● What you should do:
Examine the entries and show every line in which the word "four" is found.

● Data:
BEGIN

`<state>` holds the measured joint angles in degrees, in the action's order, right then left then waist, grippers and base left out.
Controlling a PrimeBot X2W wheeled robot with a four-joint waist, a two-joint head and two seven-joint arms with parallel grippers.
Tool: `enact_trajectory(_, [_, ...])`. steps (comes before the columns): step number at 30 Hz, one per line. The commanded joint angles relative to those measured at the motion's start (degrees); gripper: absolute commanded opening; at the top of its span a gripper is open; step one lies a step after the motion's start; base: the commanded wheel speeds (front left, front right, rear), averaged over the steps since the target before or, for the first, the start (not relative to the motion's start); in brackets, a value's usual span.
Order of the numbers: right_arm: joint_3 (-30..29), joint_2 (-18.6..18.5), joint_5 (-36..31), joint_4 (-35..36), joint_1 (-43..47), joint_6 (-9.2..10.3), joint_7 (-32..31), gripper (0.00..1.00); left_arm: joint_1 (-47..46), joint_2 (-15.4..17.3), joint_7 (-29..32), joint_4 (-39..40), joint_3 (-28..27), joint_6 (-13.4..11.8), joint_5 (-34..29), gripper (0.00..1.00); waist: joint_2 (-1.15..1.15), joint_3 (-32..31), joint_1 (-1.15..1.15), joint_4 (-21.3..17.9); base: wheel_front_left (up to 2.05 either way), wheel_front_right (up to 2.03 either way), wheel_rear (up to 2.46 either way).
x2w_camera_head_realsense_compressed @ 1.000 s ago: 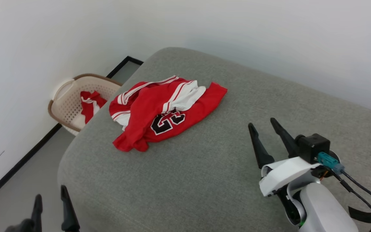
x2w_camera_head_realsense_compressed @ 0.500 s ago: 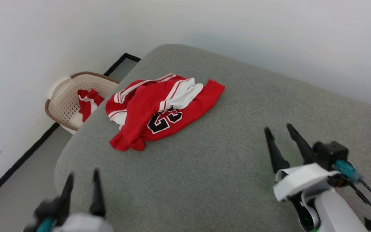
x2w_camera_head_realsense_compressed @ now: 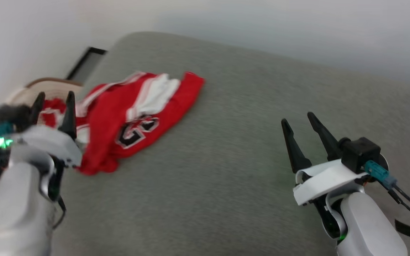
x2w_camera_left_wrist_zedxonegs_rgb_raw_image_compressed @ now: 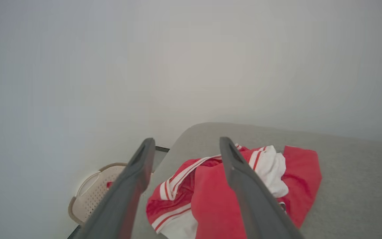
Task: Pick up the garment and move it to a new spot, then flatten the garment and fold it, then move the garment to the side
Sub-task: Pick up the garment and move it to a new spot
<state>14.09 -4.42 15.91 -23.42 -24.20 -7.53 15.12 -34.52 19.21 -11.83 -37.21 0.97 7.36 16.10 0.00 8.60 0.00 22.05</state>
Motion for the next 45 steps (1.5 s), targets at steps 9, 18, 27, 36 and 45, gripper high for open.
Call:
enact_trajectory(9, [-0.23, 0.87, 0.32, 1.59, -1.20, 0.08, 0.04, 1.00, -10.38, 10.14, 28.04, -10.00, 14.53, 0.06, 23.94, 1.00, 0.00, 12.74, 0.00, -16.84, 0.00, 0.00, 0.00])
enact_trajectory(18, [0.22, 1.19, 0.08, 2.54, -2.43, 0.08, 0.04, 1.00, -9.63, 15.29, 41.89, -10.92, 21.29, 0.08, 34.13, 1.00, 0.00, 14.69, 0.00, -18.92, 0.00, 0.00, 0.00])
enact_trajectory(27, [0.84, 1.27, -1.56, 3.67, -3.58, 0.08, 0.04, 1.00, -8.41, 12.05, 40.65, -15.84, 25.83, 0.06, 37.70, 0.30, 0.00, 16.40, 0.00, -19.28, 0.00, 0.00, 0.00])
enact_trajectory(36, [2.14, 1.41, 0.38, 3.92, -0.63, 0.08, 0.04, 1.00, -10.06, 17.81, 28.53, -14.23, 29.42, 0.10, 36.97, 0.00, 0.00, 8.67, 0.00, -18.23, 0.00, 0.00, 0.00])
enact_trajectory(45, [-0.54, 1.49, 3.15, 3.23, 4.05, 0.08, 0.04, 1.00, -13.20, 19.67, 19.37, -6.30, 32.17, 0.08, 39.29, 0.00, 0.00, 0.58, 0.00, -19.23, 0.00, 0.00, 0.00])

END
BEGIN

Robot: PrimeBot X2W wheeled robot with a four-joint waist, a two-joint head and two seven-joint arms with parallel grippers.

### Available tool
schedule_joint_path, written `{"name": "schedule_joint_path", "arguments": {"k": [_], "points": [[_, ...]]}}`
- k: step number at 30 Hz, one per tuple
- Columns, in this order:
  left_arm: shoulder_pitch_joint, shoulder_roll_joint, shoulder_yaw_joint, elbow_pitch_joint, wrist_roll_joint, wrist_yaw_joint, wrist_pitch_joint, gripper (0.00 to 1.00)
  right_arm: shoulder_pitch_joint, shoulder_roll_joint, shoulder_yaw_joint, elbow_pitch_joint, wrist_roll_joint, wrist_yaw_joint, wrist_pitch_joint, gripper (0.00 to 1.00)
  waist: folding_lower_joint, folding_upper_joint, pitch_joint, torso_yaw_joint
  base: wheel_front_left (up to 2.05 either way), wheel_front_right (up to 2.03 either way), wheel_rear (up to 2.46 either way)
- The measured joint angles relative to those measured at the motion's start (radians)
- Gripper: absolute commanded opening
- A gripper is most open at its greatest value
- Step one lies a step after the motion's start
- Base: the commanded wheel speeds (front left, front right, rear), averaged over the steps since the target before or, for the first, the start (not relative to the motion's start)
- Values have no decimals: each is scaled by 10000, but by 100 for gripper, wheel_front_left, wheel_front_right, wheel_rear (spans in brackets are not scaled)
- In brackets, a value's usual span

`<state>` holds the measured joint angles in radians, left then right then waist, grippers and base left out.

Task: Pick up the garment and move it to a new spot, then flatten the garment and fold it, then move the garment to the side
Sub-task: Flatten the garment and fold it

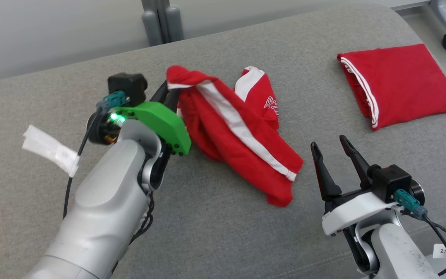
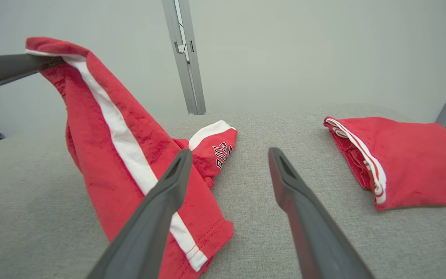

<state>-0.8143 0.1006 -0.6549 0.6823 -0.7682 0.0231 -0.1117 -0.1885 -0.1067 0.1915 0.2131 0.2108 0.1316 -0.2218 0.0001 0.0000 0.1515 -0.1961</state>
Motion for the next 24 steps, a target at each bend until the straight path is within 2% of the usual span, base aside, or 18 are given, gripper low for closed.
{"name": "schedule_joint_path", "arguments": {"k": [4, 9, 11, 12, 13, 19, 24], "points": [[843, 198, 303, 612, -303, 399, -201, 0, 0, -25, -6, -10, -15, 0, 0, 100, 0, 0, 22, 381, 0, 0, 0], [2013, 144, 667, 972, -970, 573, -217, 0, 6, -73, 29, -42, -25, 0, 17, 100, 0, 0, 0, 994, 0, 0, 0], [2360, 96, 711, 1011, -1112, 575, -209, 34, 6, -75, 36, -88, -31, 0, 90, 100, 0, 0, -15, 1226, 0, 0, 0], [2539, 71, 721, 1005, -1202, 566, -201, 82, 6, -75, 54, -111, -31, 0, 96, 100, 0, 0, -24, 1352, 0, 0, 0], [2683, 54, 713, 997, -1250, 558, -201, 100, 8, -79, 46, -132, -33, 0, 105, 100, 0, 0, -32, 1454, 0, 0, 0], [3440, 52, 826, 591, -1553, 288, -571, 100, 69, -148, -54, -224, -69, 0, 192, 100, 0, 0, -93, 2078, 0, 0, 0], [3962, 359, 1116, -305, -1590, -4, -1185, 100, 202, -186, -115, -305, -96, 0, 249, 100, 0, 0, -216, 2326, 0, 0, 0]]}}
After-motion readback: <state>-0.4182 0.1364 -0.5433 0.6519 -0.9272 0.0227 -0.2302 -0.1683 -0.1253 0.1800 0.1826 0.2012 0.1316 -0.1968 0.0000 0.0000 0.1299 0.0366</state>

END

● Exercise result:
Controlling a PrimeBot X2W wheeled robot with a four-joint waist, a two-joint head and two seven-joint arms with parallel grippers.
Robot: PrimeBot X2W wheeled robot with a four-joint waist, a two-joint head and two seven-joint arms with parallel grippers.

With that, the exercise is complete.